Supplied information:
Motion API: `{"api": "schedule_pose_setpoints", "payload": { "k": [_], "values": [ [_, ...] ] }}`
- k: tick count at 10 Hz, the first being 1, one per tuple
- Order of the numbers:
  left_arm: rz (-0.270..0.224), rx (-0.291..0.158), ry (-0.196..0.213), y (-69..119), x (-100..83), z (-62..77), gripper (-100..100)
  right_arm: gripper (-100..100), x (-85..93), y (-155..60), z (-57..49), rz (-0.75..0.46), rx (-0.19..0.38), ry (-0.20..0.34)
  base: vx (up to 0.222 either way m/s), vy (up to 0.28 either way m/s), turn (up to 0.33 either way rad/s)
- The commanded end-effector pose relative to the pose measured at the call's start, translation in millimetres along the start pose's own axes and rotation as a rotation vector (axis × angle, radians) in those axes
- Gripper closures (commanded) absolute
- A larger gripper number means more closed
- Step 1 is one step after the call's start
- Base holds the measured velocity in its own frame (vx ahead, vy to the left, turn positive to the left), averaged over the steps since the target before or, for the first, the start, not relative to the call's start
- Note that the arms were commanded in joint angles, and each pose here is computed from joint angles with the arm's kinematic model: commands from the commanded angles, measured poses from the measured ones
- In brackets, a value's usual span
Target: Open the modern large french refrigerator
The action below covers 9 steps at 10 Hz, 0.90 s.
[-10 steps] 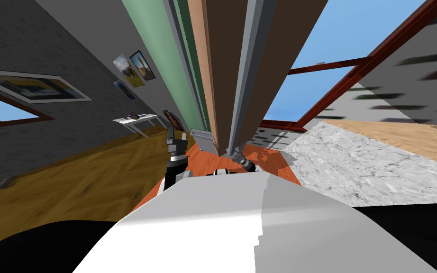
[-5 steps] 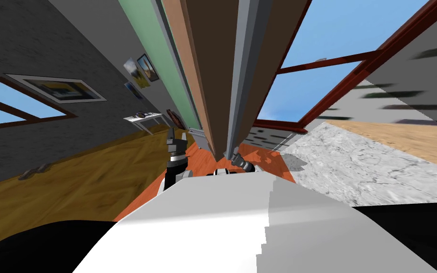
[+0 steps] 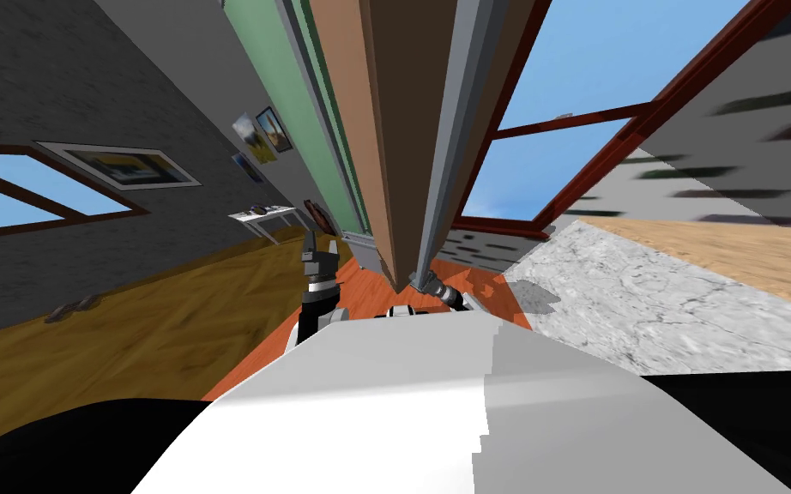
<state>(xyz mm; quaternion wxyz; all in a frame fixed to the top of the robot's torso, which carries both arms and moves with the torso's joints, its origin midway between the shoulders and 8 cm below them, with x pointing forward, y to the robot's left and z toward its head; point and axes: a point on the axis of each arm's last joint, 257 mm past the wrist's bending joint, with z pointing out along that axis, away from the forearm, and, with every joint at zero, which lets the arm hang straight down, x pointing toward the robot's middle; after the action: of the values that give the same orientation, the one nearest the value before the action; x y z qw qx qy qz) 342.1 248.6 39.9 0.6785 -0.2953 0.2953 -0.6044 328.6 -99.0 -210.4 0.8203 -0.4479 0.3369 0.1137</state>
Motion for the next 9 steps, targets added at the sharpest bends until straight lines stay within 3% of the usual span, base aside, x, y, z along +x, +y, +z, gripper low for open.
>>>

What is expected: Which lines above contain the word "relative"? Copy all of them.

Written reply:
- The commanded end-effector pose relative to the pose measured at the call's start, translation in millimetres along the start pose's own axes and rotation as a rotation vector (axis × angle, radians) in those axes
- Base holds the measured velocity in its own frame (vx ahead, vy to the left, turn positive to the left), averaged over the steps since the target before or, for the first, the start, not relative to the call's start

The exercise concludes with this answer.